A double helix in deep space, animated from one English sentence. You asked Claude. Glyph drew it — from a compose spec, no hand-tweaked SVG. Two phosphate strands spiraling at ten base pairs per turn, against a deterministic starfield.
"Draw me DNA. The double helix. Two phosphate-sugar backbones winding around each other, base-pair rungs in the middle (A-T blue, G-C red), against a starfield because the blueprint of life deserves a backdrop. Beautiful for a 5-year-old, accurate for a molecular biologist."
— what to say to your AI agent. Claude writes the Glyph compose spec; the compose compiler emits gradients, polylines, starfield, and silhouette paths into one byte-locked SVG.
RFC #9 added everything we needed to render this without a single hand-authored SVG primitive: gradients, silhouette paths, polylines, and starfield.
Each strand is a sampled sine — 114 points along x = 90·sin(2π·y/170), joined as an SVG path. Strand A goes cyan-purple-magenta from top to bottom; strand B is π out of phase and runs the gradient backwards.
Every 24 px in y we draw a horizontal rung connecting the two strands — blue for A-T, red for G-C. Compose skips rungs where the strands cross (would be visually overlapping).
60 stars placed by a Park-Miller LCG seeded at 7. Same seed, same positions, byte-identical SVG on every CI run. A radial-gradient halo sits behind the helix; a giant rect at the back is filled by the same gradient.
Claude writes the compose JSON; Glyph's compose compiler turns it into byte-identical SVG. No CSS, no manual coordinates outside the spec.
// bio-dna.json — top level (children elided) { "compose": { "viewBox": { "width": 600, "height": 800 }, "title": "DNA double helix", "theme": { "background": "#020617" }, "defs": { "gradients": [ { "id": "g-strand-a", "kind": "linear", "x1": "0%", "y1": "0%", "x2": "0%", "y2": "100%", "stops": [ { "offset": "0%", "color": "#22d3ee" }, { "offset": "50%", "color": "#a78bfa" }, { "offset": "100%", "color": "#ec4899" } ] }, // ... g-strand-b (reverse stops), g-halo, g-bg ] }, "children": [ // 1. background rect, gradient-filled // 2. starfield { count: 60, seed: 7, region } // 3. glow halo behind the helix // 4. ~27 polyline rungs (A-T blue, G-C red) // 5. silhouette-path A (gradient stroke) // 6. silhouette-path B (reverse-gradient stroke) // 7. title + caption text ] } }
The points along each strand are computed once by a small generator script; the JSON itself is fully static. View on GitHub.

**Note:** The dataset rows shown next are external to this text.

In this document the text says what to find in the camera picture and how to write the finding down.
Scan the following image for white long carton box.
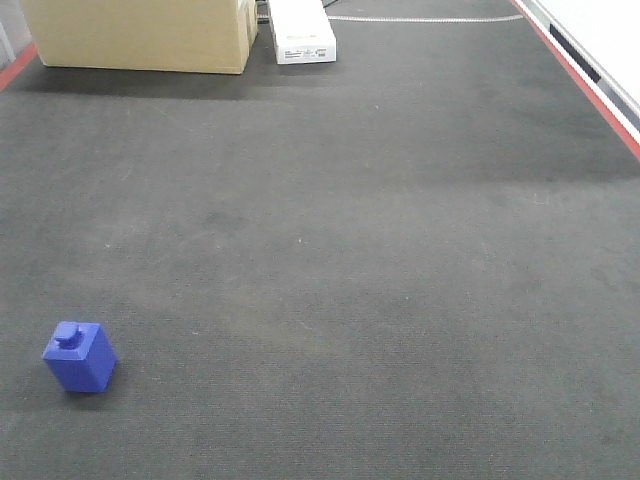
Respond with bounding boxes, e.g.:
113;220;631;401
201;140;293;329
267;0;337;65

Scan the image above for large cardboard box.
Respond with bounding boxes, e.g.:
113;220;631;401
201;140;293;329
21;0;257;74

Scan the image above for red conveyor side rail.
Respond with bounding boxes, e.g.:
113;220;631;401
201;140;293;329
512;1;639;159

Byte-stable across Ubuntu / macOS / Windows × Node 20 / 22. The compose compiler emits <defs> with gradients + the deterministic starfield, then walks children in order.
Compose extends naturally to other biological scaffolds. Each is a few children and a defs block.
"Draw me a single nucleotide — phosphate, sugar, base. Labeled, against the same starfield. Show how four of these tile into the rungs of the helix."
"Draw me a triple helix — collagen. Three strands instead of two, wound at a tighter pitch. Use the same primitives, the same starfield, a different palette."
"Draw me telomeres at the ends of a chromosome — the repeating TTAGGG cap that shortens each cell division. Show three lengths: young cell, middle-aged cell, senescent cell."
"Draw me the RNA single helix — the older molecule. Beside the DNA double helix. Same scale, same backdrop, so the structural difference is the whole story."